Exercise description
Retype, word for word, only the lines from the one containing "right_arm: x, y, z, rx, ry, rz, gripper" through the last line of the listing below. Pictures do not belong in the result.

Dataset content
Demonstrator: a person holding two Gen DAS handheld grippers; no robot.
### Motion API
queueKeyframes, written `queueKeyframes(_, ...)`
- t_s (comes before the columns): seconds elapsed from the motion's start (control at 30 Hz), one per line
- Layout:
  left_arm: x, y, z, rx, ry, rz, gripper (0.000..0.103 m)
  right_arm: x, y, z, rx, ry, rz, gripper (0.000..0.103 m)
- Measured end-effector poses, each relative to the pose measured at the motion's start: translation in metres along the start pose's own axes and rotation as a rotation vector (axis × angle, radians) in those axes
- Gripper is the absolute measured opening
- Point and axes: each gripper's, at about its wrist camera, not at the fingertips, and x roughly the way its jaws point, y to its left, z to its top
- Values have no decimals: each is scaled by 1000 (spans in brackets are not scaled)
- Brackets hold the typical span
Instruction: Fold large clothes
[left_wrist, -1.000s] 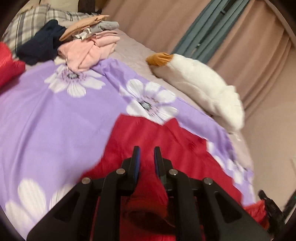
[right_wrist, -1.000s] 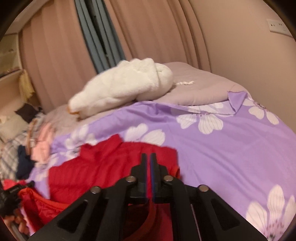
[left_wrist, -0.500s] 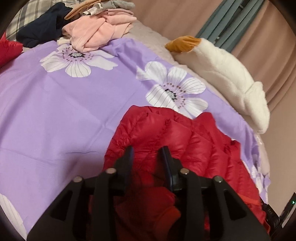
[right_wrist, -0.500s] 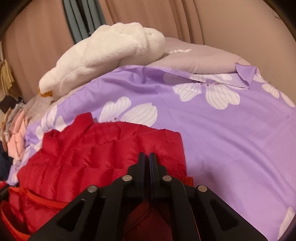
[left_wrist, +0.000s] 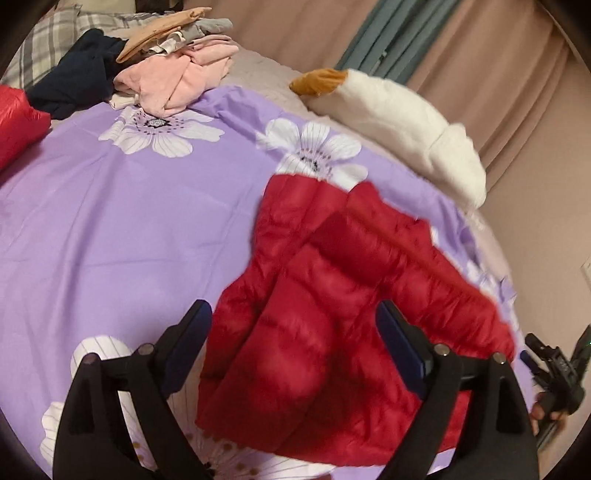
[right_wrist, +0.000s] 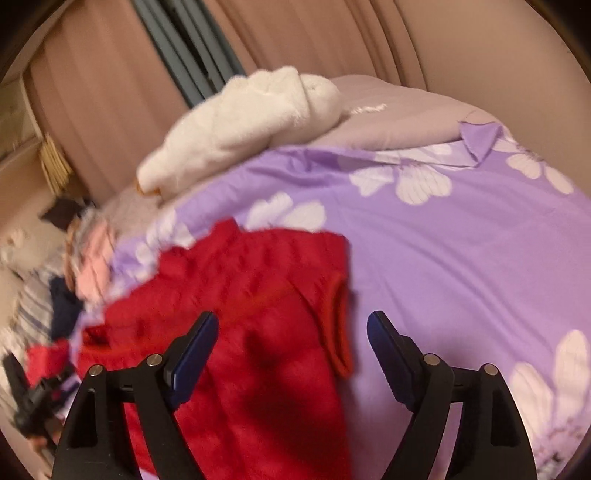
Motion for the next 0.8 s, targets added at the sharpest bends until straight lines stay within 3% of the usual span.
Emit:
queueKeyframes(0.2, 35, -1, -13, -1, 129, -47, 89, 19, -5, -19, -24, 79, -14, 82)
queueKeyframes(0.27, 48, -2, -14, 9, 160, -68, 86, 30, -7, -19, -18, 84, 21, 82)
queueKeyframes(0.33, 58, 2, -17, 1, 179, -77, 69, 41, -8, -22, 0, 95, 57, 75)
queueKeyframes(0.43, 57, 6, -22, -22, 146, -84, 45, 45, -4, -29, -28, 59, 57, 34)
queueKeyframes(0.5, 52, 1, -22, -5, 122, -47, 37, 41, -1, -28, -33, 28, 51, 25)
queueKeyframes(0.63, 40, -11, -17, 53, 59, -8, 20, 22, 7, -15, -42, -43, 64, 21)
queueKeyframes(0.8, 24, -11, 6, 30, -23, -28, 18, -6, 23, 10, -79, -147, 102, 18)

Response to this exercise
  right_arm: x, y, z, rx, ry, rz, gripper (0.000..0.103 m)
- Measured end-effector poses, each relative to the pose measured at the motion's start: translation in metres along the start pose's own axes and rotation as a rotation vector (axis × angle, radians) in those axes
- Gripper is the absolute measured opening
- Point and axes: each gripper's, at about its wrist camera, not at the fingertips, and x roughly the way its jaws point, y to its left, z to its top
- Values have no decimals: each is scaled by 1000 (spans in brackets are not scaled)
- Brackets hold the typical span
Instruction: Fold large clothes
[left_wrist, -1.000s] 
[right_wrist, -1.000s] 
[left_wrist, -0.500s] 
[right_wrist, -0.500s] 
[left_wrist, +0.000s] 
[right_wrist, +0.000s] 
Motion for the next 0.8 s, targets added at the sharpest bends until straight lines stay within 3% of the usual span.
Emit:
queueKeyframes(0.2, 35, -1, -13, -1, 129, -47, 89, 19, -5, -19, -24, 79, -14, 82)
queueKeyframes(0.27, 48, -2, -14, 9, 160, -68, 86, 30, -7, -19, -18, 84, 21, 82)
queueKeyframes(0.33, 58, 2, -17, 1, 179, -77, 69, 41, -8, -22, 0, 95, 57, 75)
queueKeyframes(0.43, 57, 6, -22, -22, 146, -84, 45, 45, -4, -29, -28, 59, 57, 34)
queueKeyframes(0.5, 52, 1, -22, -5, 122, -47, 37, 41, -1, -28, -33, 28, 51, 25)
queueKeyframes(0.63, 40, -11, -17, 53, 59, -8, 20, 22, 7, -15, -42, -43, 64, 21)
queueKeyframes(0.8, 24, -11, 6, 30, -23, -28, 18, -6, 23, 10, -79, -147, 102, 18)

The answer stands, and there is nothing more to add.